Until it stormed through the gates and planted roots on her liver. From there, it was swift and all consuming. Mid-January, her oncologist told her that treatments were no longer working, and she should start looking into palliative care. I didn't know this at the time, but my dad recently told me that her doctor expected she had 2-6 months left. She was gone in one.

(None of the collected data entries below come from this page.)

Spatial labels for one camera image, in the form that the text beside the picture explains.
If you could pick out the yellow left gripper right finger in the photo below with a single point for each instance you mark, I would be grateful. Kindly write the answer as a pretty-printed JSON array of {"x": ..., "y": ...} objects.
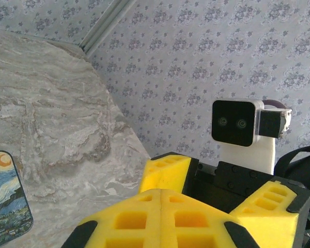
[{"x": 196, "y": 222}]

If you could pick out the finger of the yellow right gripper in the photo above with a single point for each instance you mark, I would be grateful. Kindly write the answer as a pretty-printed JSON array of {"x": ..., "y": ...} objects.
[
  {"x": 165, "y": 175},
  {"x": 273, "y": 222}
]

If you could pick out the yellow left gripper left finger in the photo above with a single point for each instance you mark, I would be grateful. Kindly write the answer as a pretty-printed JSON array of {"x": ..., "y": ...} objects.
[{"x": 124, "y": 219}]

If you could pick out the black bag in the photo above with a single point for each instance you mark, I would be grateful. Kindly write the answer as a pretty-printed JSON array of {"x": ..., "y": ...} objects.
[{"x": 299, "y": 165}]

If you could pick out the starry night print mat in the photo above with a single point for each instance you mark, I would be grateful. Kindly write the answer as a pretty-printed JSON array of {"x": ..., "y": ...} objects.
[{"x": 5, "y": 201}]

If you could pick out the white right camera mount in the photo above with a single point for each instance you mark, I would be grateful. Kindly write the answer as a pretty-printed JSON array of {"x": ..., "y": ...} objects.
[{"x": 261, "y": 155}]

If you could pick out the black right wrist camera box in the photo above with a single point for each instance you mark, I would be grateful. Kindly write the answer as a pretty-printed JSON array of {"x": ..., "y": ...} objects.
[{"x": 232, "y": 122}]

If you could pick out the aluminium frame rail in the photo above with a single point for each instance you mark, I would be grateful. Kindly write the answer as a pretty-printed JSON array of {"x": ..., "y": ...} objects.
[{"x": 106, "y": 25}]

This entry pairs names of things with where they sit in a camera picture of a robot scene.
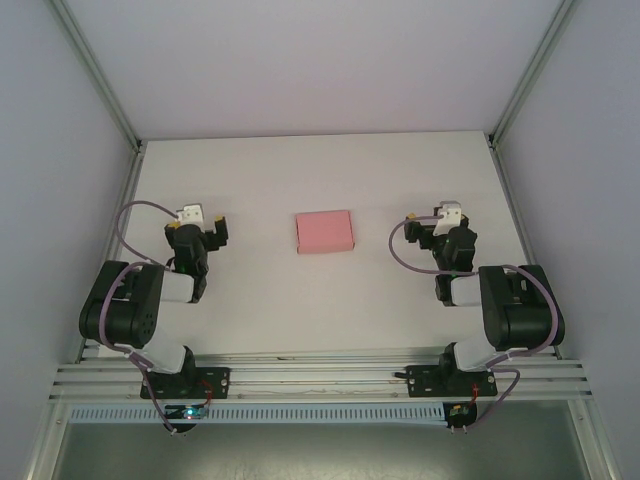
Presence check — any circuit board with green light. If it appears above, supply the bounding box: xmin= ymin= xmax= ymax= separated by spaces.
xmin=167 ymin=405 xmax=209 ymax=421

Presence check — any black round disc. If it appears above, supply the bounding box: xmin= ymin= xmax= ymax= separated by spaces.
xmin=446 ymin=402 xmax=479 ymax=435
xmin=160 ymin=419 xmax=200 ymax=437

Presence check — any aluminium table side rail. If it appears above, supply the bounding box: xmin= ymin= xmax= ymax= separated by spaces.
xmin=488 ymin=142 xmax=619 ymax=480
xmin=27 ymin=142 xmax=147 ymax=480

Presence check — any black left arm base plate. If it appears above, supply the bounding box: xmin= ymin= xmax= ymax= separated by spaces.
xmin=139 ymin=367 xmax=232 ymax=401

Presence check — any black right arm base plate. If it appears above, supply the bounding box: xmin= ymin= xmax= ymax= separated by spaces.
xmin=407 ymin=364 xmax=499 ymax=400

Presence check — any aluminium frame post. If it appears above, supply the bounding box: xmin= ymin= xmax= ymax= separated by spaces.
xmin=487 ymin=0 xmax=581 ymax=150
xmin=49 ymin=0 xmax=147 ymax=154

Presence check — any aluminium mounting rail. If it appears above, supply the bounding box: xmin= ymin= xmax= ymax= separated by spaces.
xmin=49 ymin=353 xmax=596 ymax=401

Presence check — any white slotted cable duct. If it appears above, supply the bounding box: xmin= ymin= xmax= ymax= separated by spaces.
xmin=67 ymin=403 xmax=449 ymax=426

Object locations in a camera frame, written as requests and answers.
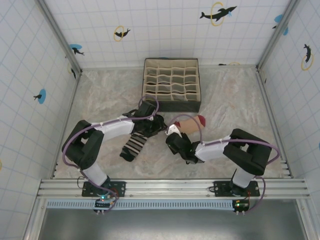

I went home on February 16th to spend some time with her. She had gone from pretty sick, to oxygen 100% of the time, couldn't move without a wheelchair, and doped up on morphine. We knew it was bad, but didn't think it would happen so quick. That first night that I came home was tortuous. I couldn't believe I was seeing my mom that way- the second I looked at her, I knew that I was looking at a dying person. After an incredibly difficult night, my dad and I tucked her in, I gave her a kiss, told her I loved her, and that I would paint her toenails for her the next day.
10am, my sister (who lives with my parents) texted and asked if I had checked on mom. I went in to her room, and in my core, I knew that she was gone. On the surface, my brain couldn't piece it together. She was sleeping, Had to be sleeping. There was no way that my mom was actually dead. It couldn't happen that fast.
But it did. And this has been the strangest month. Nothing about this grieving process is what I thought it would be. I'm distracted, and some days I'm even happy and full of joy in life. Some days I barely think about it. Some days I think about it all the time and I can't think of anything else. I thought that I would be confined to my bed for weeks. Instead, I get up, (try) to go to work, go on hikes, party with friends, do yoga. I feel accepting and okay. Sometimes, I absolutely lose my *** and panic and cry and don't want to talk to or be around anyone at all.
I think I'm realizing that it's not just a quick process that you go through, accept, and it's over. She's gone. Actually gone. Forever. And I don't know what to do with myself. I can't believe that what I feared for so long is actually over. 26 years old and my mother isn't here anymore- never will be.
I don't know how I'm supposed to be feeling or acting. I should be talking to my family and being there for them. I don't want to. I don't want to talk about it or think about it or deal with it. I just want to be fine. But it's not. I don't know.